REQUIREMENT: Every line of the data below is to be given again as it appears, with the images removed.

PROVIDED DATA:
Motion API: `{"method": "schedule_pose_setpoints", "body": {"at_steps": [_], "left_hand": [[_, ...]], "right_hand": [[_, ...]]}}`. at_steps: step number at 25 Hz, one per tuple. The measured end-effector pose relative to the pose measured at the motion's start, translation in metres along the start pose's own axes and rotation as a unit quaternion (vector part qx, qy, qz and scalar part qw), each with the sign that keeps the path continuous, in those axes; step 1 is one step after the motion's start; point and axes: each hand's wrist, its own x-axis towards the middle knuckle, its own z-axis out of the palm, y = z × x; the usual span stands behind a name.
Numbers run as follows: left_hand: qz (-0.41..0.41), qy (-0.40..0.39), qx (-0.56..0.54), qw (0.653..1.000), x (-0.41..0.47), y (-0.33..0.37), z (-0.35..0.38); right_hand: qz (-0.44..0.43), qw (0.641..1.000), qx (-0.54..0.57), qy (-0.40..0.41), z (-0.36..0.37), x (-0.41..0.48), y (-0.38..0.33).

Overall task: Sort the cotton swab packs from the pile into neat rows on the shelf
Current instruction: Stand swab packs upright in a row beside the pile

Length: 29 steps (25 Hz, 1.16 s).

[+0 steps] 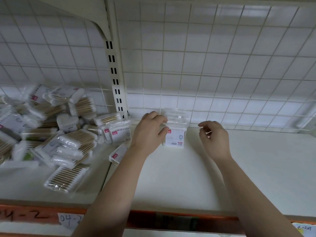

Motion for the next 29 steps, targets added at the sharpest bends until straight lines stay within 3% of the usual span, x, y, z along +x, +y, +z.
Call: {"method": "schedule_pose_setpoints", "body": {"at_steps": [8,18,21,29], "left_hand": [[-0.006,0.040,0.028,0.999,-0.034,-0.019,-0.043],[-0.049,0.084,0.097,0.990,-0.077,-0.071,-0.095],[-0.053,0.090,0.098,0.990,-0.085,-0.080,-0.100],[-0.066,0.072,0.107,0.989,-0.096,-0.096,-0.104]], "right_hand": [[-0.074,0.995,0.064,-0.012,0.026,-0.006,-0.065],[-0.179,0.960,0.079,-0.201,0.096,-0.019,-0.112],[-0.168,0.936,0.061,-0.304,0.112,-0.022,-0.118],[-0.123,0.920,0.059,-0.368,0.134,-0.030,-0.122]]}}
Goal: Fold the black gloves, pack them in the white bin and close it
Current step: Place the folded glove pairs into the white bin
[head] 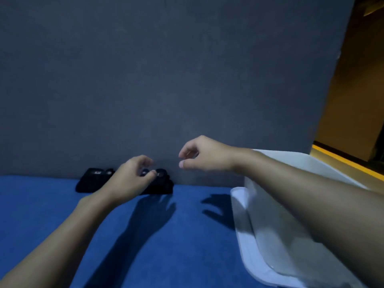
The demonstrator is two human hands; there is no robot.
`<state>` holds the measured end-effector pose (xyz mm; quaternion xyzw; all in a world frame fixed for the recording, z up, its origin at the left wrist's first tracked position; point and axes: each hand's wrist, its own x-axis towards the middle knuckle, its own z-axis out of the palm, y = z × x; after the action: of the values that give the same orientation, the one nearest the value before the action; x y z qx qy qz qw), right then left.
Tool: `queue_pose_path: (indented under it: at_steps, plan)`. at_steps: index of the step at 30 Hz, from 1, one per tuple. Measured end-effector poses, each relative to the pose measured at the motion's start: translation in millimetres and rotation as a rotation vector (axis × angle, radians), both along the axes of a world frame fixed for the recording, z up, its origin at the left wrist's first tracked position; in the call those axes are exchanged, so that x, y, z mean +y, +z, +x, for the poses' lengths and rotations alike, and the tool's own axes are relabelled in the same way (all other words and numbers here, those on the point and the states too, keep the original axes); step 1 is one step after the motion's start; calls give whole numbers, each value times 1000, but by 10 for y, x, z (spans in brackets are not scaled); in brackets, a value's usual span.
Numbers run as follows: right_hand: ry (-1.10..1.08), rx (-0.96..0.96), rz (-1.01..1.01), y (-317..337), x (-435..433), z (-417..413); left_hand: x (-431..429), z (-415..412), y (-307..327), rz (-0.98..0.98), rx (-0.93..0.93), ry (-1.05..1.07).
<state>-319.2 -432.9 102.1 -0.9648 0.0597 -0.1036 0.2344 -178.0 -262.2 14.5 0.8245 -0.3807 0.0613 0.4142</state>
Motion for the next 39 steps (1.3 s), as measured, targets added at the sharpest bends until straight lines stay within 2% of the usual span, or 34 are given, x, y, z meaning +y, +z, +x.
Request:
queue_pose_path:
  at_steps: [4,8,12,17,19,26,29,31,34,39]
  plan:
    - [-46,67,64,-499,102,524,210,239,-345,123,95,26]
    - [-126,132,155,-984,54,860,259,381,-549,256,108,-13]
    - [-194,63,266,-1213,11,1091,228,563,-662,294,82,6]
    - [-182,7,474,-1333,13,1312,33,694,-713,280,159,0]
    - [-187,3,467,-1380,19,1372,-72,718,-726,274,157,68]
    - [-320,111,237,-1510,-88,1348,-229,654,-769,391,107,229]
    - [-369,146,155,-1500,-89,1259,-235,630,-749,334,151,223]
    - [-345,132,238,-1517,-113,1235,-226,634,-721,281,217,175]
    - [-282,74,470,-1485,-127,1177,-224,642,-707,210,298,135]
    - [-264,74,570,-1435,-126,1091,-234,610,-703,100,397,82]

WRITTEN ANSWER:
Motion API: `{"method": "schedule_pose_setpoints", "body": {"at_steps": [_], "left_hand": [[_, ...]], "right_hand": [[_, ...]]}}`. at_steps: step number at 25 Hz, one per tuple. The measured end-effector pose relative to the pose measured at the motion's start, translation in metres along the start pose's own axes and rotation as a unit quaternion (vector part qx, qy, qz and scalar part qw), each with the sign that keeps the path continuous, in those axes; step 1 is one step after the motion's start; point and axes: each hand's wrist, its own x-axis towards the middle knuckle, its own z-axis out of the palm, y = z × x; the usual span stands behind a name.
Numbers run as follows: left_hand: qz (-0.41..0.41), qy (-0.40..0.39), qx (-0.56..0.54), qw (0.653..1.000), x (-0.41..0.47), y (-0.33..0.37), z (-0.35..0.38); right_hand: qz (-0.44..0.43), qw (0.641..1.000), qx (-0.54..0.57), qy (-0.40..0.41), z (-0.36..0.37), x (-0.41..0.48), y (-0.38..0.33).

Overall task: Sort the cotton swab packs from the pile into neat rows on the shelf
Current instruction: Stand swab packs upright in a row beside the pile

Length: 29 steps (25 Hz, 1.16 s).

[+0 steps] 

Motion for the next 29 steps, targets added at the sharpest bends until straight lines stay within 3% of the usual span, x, y, z along +x, +y, +z.
Call: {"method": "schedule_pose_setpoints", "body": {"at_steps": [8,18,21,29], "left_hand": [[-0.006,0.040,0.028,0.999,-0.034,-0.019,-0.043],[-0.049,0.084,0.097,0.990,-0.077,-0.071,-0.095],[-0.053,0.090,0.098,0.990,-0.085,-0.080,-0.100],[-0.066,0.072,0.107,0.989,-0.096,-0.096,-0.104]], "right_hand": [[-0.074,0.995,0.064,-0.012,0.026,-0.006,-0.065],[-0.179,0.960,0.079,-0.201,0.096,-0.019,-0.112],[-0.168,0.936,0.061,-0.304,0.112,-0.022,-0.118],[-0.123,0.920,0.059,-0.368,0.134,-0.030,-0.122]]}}
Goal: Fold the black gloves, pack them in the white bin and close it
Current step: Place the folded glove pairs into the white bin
[head] 
The demonstrator is two human hands; there is no robot.
`<state>` holds the measured end-effector pose (xyz mm; quaternion xyzw; all in a world frame fixed for the recording, z up, its origin at the left wrist's first tracked position; point and axes: each hand's wrist, its own x-axis towards the middle knuckle, its own z-axis out of the palm, y = z × x; after the action: of the values that give the same orientation, the one nearest the value before the action; x y z qx qy qz qw), right then left.
Tool: `queue_pose_path: (indented under it: at_steps, plan)`. at_steps: index of the step at 30 Hz, from 1, one per tuple. Measured end-effector poses, each relative to the pose measured at the motion's start: translation in millimetres and rotation as a rotation vector (axis × angle, radians), both along the axes of a world frame fixed for the recording, z up, its origin at the left wrist's first tracked position; in the call those axes are exchanged, so that x, y, z mean +y, +z, +x, for the poses' lengths and rotations alike, and the tool's own axes are relabelled in the same way (all other words and numbers here, those on the point and the states too, keep the original axes); step 1 is one step after the motion's start; calls give whole numbers, each value times 1000, but by 10 for y, x, z (spans in brackets are not scaled); in brackets, a value's usual span.
Numbers run as follows: right_hand: ry (-1.10..1.08), rx (-0.96..0.96), rz (-1.01..1.01), y (-317..337), x (-435..433), z (-417..413); left_hand: x (-431..429), z (-415..412), y (-307..327), rz (-0.98..0.98), rx (-0.93..0.93), ry (-1.05..1.07).
<state>-319.2 -432.9 102.1 -0.9648 0.0597 -0.1036 0.2344 -178.0 -262.2 14.5 0.8245 -0.3807 0.0613 0.4142</state>
Motion for the next 39 steps (1.3 s), as measured, targets added at the sharpest bends until straight lines stay within 2% of the usual span, or 34 are given, x, y, z meaning +y, +z, +x.
Request:
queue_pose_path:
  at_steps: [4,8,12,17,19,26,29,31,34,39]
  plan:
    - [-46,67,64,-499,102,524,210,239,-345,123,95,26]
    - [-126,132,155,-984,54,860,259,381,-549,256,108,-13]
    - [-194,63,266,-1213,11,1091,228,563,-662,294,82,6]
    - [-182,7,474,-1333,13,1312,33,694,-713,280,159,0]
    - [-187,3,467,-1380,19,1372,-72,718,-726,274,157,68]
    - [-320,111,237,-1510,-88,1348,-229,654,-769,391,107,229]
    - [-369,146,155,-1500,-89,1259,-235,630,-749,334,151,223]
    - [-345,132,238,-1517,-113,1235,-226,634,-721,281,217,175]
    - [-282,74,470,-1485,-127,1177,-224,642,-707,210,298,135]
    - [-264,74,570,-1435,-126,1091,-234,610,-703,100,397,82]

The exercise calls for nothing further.